– Здррасте, товарищи! – гаркнул он веселым строевым голосом. – От имени командования поздравляю с освобождением из фашистской неволи и с благополучным прибытием на родную землю! Это, конечно, так-скать, не совсем еще наша советская земля, но раз данное место временно выделено советской репатриационной миссии в Брюсселе, то это, так-скать, все равно что территория нашего посольства. Так что освобождайте транспорт, вещи с собой, и организованно, культурненько заходьте до помещения. Будьте как дома, товарищи!
«Родная земля» оказалась обширным двором, отделенным от бульвара кованой узорной решеткой, с красивым трехэтажным зданием в глубине – вроде школы. Внутри было чисто, слегка пахло дезинфекцией, из просторного вестибюля широкая лестница вела наверх, в актовый зал, большие светлые классные комнаты были уставлены новенькими деревянными койками в два этажа. В актовом зале размещалась столовая, после ужина велели не расходиться – будет политзанятие.
Пришел лектор, в таких же – дощечками – погонах. Коротко обрисовав общую обстановку на фронтах, он тоже поздравил всех с освобождением, а потом сказал, что в неволе некоторым пришлось пробыть долго, чуть ли не всю войну, и не исключено, что за это время кое-кто мог подпасть под влияние вражеской пропаганды, усвоить чуждые, не наши взгляды, каждого такого надо сразу выявить для его же собственной пользы – чтобы помочь поскорее перестроиться, снова стать полноценным советским гражданином. Один активист, родом из Ворошиловграда, выскочил с почином, предложил начать запись добровольцев для восстановления донецкой промышленности, порушенной фашистскими гадами. Все бурно зааплодировали, но лектор успокаивающим жестом поднял руку. Этого пока не надо, сказал он, все вопросы, связанные с трудоустройством репатриантов, будут решаться на местах – там виднее, кого куда направить...
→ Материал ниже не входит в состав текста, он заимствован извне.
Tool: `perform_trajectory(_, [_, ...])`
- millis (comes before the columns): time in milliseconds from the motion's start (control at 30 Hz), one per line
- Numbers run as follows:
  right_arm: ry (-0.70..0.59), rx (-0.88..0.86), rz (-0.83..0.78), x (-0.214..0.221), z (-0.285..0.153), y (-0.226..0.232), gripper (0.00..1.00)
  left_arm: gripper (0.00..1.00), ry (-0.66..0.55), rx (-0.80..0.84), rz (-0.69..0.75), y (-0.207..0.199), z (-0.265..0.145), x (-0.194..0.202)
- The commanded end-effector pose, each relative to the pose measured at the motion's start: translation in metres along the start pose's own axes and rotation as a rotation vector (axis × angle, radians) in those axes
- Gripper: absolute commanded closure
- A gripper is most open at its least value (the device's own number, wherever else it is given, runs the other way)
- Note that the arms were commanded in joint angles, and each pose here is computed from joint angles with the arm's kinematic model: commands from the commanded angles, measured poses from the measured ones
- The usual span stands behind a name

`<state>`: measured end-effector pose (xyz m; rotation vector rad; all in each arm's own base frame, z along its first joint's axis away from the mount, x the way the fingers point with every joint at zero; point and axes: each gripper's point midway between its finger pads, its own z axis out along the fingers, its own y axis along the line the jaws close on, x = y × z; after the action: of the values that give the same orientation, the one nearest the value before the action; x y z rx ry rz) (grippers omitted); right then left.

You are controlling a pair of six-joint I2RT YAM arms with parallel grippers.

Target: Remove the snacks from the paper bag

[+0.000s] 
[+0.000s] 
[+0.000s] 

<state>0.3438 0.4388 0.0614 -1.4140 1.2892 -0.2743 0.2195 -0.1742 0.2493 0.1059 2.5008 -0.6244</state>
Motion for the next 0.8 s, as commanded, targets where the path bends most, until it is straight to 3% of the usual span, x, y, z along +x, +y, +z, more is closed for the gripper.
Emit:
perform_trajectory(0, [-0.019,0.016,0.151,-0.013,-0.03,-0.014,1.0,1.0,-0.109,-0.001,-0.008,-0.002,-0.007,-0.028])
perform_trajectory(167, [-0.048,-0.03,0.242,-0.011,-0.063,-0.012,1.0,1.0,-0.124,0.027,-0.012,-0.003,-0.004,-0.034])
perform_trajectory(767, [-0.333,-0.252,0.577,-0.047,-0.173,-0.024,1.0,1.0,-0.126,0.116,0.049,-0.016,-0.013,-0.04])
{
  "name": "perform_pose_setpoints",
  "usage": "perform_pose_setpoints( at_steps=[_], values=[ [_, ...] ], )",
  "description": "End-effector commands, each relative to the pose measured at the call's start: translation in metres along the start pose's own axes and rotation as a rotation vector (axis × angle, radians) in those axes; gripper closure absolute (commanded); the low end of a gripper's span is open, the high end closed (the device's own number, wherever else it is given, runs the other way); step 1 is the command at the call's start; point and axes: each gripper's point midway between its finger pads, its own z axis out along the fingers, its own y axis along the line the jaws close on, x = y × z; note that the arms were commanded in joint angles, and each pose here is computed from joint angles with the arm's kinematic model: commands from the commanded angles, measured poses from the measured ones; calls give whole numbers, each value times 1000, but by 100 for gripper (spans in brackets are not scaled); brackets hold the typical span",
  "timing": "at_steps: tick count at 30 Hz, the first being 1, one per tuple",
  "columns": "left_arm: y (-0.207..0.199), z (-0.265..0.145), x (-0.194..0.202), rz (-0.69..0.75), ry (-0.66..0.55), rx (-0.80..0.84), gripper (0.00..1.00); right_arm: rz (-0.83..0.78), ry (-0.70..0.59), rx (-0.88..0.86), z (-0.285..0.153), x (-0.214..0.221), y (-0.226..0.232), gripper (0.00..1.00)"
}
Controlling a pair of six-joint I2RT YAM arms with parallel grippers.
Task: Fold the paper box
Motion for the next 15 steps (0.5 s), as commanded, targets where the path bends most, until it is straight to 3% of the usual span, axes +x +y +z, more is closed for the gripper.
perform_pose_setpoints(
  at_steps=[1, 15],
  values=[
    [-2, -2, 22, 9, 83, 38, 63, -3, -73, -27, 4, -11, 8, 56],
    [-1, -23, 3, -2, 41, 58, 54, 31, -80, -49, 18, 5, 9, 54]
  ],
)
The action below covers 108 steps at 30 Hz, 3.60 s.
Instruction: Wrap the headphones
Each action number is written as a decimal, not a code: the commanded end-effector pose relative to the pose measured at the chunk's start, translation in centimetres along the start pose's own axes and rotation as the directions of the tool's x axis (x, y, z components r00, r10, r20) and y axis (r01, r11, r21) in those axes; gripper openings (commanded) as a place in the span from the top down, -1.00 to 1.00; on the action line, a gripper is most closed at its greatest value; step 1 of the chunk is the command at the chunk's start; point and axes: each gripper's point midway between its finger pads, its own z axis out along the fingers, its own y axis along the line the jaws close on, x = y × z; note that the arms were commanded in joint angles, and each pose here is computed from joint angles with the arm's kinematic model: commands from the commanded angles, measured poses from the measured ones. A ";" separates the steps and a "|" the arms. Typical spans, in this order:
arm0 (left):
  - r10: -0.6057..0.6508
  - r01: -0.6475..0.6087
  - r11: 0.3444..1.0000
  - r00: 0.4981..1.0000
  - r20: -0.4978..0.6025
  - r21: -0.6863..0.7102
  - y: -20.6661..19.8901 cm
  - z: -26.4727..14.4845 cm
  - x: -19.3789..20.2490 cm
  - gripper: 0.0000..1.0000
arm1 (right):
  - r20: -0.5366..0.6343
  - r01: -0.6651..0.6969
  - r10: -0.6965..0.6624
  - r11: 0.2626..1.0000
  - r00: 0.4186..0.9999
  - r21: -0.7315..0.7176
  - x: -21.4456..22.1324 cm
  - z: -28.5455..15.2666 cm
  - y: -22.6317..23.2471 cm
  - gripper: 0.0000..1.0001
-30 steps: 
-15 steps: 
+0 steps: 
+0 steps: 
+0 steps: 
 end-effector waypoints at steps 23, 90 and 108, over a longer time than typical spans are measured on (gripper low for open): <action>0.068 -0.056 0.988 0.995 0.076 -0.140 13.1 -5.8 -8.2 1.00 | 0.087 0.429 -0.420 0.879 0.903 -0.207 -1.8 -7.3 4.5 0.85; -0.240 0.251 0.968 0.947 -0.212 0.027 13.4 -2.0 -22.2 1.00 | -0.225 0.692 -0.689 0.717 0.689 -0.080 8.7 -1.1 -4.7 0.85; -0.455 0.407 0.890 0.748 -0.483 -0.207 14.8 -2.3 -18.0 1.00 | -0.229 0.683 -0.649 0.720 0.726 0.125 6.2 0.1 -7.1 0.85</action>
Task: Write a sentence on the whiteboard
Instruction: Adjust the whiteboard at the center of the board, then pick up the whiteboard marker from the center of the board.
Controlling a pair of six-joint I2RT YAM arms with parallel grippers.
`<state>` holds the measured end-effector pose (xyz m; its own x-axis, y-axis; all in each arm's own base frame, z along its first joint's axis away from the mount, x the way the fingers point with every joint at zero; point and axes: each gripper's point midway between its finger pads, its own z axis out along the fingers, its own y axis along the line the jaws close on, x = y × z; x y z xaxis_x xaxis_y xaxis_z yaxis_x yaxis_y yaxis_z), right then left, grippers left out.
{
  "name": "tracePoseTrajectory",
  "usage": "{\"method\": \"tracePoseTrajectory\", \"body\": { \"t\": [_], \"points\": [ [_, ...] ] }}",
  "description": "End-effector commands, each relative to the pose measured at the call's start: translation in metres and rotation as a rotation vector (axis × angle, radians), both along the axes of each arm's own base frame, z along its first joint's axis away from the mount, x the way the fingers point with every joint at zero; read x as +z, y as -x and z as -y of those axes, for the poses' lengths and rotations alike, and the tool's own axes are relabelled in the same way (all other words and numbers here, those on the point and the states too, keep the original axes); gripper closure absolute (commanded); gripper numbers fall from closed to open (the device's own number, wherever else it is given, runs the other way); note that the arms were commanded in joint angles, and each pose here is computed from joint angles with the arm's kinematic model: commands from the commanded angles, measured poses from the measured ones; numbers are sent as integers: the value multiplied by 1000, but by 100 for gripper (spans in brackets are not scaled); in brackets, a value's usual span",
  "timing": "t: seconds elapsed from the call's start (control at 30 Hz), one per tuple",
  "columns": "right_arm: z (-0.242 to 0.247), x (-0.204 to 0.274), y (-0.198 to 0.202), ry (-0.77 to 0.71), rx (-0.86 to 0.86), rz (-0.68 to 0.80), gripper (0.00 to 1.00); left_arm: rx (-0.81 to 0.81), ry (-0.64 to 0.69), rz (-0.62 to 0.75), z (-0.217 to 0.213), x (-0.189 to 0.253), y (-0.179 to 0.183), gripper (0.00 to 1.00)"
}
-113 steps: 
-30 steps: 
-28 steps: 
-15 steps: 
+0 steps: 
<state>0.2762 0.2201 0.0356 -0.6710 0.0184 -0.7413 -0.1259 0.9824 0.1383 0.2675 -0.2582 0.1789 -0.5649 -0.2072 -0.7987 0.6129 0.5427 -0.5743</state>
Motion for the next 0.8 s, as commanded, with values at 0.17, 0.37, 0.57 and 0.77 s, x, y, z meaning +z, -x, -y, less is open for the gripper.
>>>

Сестры в эту ночь не сомкнули глаз от страха (даже дуру Надьку наконец проняло, ревела потихоньку в подушку) – все гадали, заложила их вчерашняя стерва англичанка или не заложила. Могла ведь, кобылища
Похоже, все-таки, что сопроводиловка не пришла. В последующие два дня их ничем не выделяли из остальных, никуда не вызывали для отдельного разговора и даже вместе с другими выдали пропуска для выхода в город – если кто захочет прогуляться, ознакомиться с бельгийской столицей. Столица эта интересовала сестер как прошлогоднее дерьмо; но к решетке школьной ограды то и дело подходили немолодые граждане, по-русски заговаривая с освобожденными соотечественниками, белогвардейцев в них было видать за версту, они-то и оставались теперь единственной надеждой – это Анна смекнула сразу.
Конечно, нарваться можно было на кого угодно, но теперь выбирать уж не приходилось. Высмотрев пару чистеньких старичков, которые расспрашивали, нет ли здесь кого из «Петербурга», Анна отозвала их в сторонку. Автобиографию она для пущей убедительности слегка подправила: папусю, мол, сперва раскулачили, а в тридцать седьмом и вовсе посадили, следом забрали мамусю, хорошо еще, им с Надькой удалось бежать из детприемника – такого натерпелись, что не приведи Господь.
Старички поужасались, поахали, назвали милочкой и бедняжкой и сказали, что постараются что-нибудь придумать. И действительно, за неделю все устроилось. Нажитое в Калькаре барахлишко сестры незаметно, мало-помалу вынесли из лагеря, а в одно прекрасное утро ушли знакомиться с бельгийской столицей и в школьное здание на прудах уже не вернулись. Старички поселили их в мансардной комнатушке на другом конце Брюсселя, еще один белогвардеец – помоложе – свозил в полицию, где они получили временные (на три месяца) «разрешения на проживание»; что временные, объяснил он, так это ерунда, чистая формальность, они продлеваются автоматически, а потом выдадут шестимесячные – с теми еще проще. Уладилось и с работой. Анну взяли в монастырскую школу-интернат нянечкой при младших воспитанницах, пообещав быстро научить языку. Они и Надьку соглашались взять, но та не захотела, побоялась – монастырь все-таки, еще возьмут да постригут насильно в монашки, в одной книжке было про такое.
Поэтому она предпочла место прислуги в богатой бельгийской семье, где говорили по-немецки. И предпочла себе на беду. Не проработав и месяца, она в один из своих выходных дней решила еще раз сходить в большой универмаг, где недавно побывала с хозяйкой, и сразу заблудилась в путаных кривых улочках старого центра города. Перепугавшись, потеряв голову, Надька обратилась к какой-то женщине, та отвела ее к полицейскому, тот тоже ничего не понял, повел с собой. В помещении участка она сидела и ждала, пока не увидела в дверях офицера в советской форме.